Your task:
Starting at the first line of the data and ending at the line with "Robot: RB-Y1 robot", copy each line exactly. Include both of those lines, but no pictures.

══ Recorded data

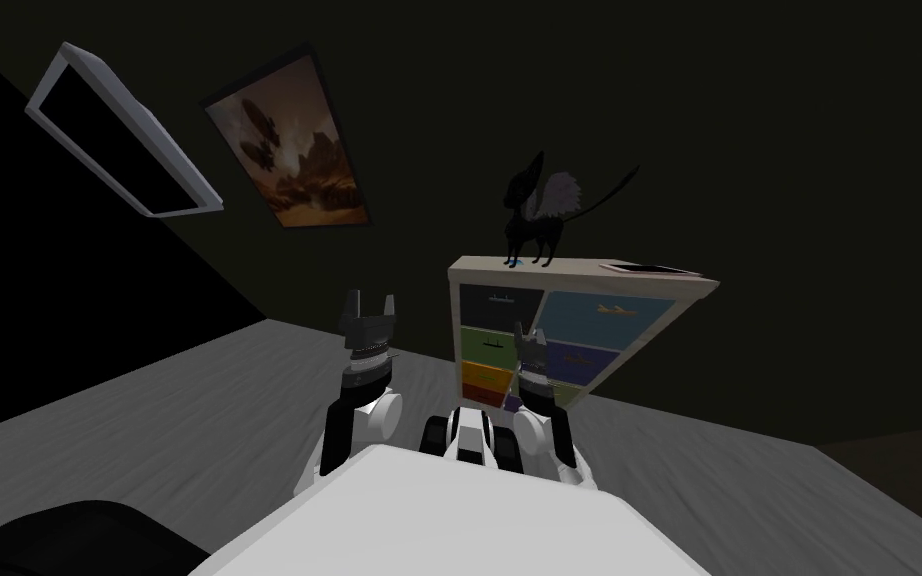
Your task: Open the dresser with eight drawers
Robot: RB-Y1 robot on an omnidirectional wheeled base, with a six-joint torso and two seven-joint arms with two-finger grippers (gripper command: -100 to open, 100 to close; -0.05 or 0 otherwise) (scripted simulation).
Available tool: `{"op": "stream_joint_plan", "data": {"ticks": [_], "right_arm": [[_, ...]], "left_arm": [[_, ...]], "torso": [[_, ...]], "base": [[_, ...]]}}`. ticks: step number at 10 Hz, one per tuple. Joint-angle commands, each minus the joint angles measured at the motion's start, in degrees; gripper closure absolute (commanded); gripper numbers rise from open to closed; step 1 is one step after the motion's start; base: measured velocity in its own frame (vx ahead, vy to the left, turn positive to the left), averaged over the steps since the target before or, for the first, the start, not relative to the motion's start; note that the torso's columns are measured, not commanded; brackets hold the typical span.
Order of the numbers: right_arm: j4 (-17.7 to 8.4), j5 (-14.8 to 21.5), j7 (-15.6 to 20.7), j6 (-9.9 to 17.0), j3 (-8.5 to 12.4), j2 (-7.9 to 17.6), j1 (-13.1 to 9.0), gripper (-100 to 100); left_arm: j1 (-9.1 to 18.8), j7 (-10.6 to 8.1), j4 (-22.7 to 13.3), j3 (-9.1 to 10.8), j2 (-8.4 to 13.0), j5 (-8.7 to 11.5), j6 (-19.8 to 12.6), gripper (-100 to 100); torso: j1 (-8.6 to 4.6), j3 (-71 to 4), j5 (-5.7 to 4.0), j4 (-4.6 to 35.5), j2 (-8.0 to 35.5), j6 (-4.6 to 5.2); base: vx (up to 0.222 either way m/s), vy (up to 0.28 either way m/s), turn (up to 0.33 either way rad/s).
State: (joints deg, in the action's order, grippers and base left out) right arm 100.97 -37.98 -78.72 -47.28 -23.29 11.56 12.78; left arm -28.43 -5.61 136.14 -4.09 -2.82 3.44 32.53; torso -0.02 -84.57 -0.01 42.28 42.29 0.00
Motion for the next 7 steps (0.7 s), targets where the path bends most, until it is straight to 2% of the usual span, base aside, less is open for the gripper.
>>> {"op": "stream_joint_plan", "data": {"ticks": [1, 2, 3, 4, 5, 6, 7], "right_arm": [[-3.3, -2.9, -4.6, 0.2, -1.6, 0.4, -2.1, -100], [-3.3, -2.9, -6.3, 0.2, -1.6, 0.4, -2.1, -100], [-5.4, -4.8, -8.1, 0.3, -2.8, 0.6, -3.4, -100], [-5.4, -4.8, -9.7, 0.3, -2.8, 0.6, -3.4, -100], [-7.5, -6.6, -11.5, 0.4, -3.9, 0.9, -4.7, -100], [-7.5, -6.6, -13.0, 0.4, -3.9, 0.9, -4.7, -100], [-9.5, -8.3, -14.8, 0.5, -5.0, 1.1, -6.0, -100]], "left_arm": [[0.0, 0.00, 0.0, 0.00, 0.0, 0.0, 0.0, 0], [0.0, 0.00, 0.0, 0.00, 0.0, 0.0, 0.0, 0], [0.0, 0.00, 0.0, 0.00, 0.0, 0.0, 0.0, 0], [0.0, 0.00, 0.0, 0.00, 0.0, 0.0, 0.0, 0], [0.0, 0.00, 0.0, 0.00, 0.0, 0.0, 0.0, 0], [0.0, 0.00, 0.0, 0.00, 0.0, 0.0, 0.0, 0], [0.0, 0.00, 0.0, 0.00, 0.0, 0.0, 0.0, 0]], "torso": [[0.01, 0.0, 0.00, 0.0, 0.0, 0.01], [0.02, 0.0, 0.01, 0.0, 0.0, 0.00], [0.03, 0.0, 0.01, 0.0, 0.0, 0.01], [0.02, 0.0, 0.01, 0.0, 0.0, 0.00], [0.02, 0.0, 0.01, 0.0, 0.0, 0.01], [0.02, 0.0, 0.01, 0.0, 0.0, 0.00], [0.01, 0.0, 0.01, 0.0, 0.0, 0.01]], "base": [[-0.033, 0.000, 0.020], [-0.026, 0.001, 0.014], [-0.031, 0.001, 0.024], [-0.026, 0.003, 0.012], [-0.033, 0.004, 0.019], [-0.030, 0.002, 0.012], [-0.033, 0.005, 0.024]]}}
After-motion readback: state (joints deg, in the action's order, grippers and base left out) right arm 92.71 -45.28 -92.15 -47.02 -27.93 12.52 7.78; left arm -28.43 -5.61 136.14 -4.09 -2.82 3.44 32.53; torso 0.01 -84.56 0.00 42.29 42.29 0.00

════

Expected answer:
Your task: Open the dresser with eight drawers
Robot: RB-Y1 robot on an omnidirectional wheeled base, with a six-joint torso and two seven-joint arms with two-finger grippers (gripper command: -100 to open, 100 to close; -0.05 or 0 otherwise) (scripted simulation).

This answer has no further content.